ACIP advisors are making recommendations for millions of kids. Shouldn’t this be an important part of their calculus? Or is it irrelevant because this “virtually never” happens?
Nowhere in her presentation does Havers mention any risk of these mRNA products. CDC’s own event reporting systems are screaming of serious adverse events.
The Informed Consent Action Network created an interactive dashboard to allow anyone to query the millions of records from V-Safe, the CDC’s own active surveillance program.

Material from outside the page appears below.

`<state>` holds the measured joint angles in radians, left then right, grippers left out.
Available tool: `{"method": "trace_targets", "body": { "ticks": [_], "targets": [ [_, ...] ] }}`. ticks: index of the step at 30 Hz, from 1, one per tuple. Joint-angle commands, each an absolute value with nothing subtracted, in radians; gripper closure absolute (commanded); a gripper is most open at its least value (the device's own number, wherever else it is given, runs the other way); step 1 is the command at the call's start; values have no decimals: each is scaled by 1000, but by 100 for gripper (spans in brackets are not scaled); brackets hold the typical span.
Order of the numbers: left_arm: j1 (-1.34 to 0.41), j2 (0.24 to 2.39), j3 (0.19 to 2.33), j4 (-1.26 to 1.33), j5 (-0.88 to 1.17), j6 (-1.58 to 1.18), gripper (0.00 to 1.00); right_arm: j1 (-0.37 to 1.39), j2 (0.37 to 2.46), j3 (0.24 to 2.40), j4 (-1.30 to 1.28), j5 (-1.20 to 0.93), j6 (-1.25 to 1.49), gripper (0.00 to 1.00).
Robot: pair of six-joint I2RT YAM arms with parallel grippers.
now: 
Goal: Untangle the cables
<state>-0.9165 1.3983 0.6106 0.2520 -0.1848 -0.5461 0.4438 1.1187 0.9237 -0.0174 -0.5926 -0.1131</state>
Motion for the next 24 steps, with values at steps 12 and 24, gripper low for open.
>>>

More recently, they have accessed massive troves of free-text reports from COVID-19 vaccine recipients that have thousands of accounts of devastating injuries, some of which occurred within a few days of inoculation. None of them has been adjudicated by the CDC.
By not mentioning any of this, Havers makes the tacit assumption that none of them could be real. Is this really what we’d expect from a veteran CDC analyst?
This is the agency capture that Kennedy has been warning us of for years. How can professionals inside a regulatory agency begin with the assumption that the very products they are assessing for safety have no risk to begin with??
That’s what she does, and that’s why Offit summarizes:
“The conclusion was clear; all children in the United States, whether they were previously healthy or not, should receive the primary series of Covid vaccines.”
The point here is that this is the kind of curated “data” ACIP members have been treated to for decades by analysts like Havers, who I think actually believes that she has done a thorough job.
Why didn’t she provide these vital numbers to ACIP? Did she expect that the advisors would go through the math above while she flashed her slides? What exactly was her role as a CDC epidemiologist? To inform the advisory panel or lead them to specious conclusions?
Offit says we should be scared because Havers resigned. That’s not at all the reason why we should be scared.
We should be scared that the world-renowned vaccine expert, point person for mainstream media, and once ACIP member himself regards this kind of presentation as cogent, complete, convincing and conclusive when it is none of these things.
We should be scared that Havers has been making the rounds on mainstream media, telling tales of impending disaster when her departure is actually another step toward restoring the scientific rigor in the process.
We should be scared that the American Academy of Pediatrics is advocating for COVID-19 shots in healthy children, which have, as we have just calculated, less than a one in a thousand chance of offering any benefit to an individual recipient while carrying an unknown risk.
But they aren’t just advocating for these products; they are suing Kennedy and the HHS over this. This legal action has nothing to do with protecting children. We should be scared of this, too.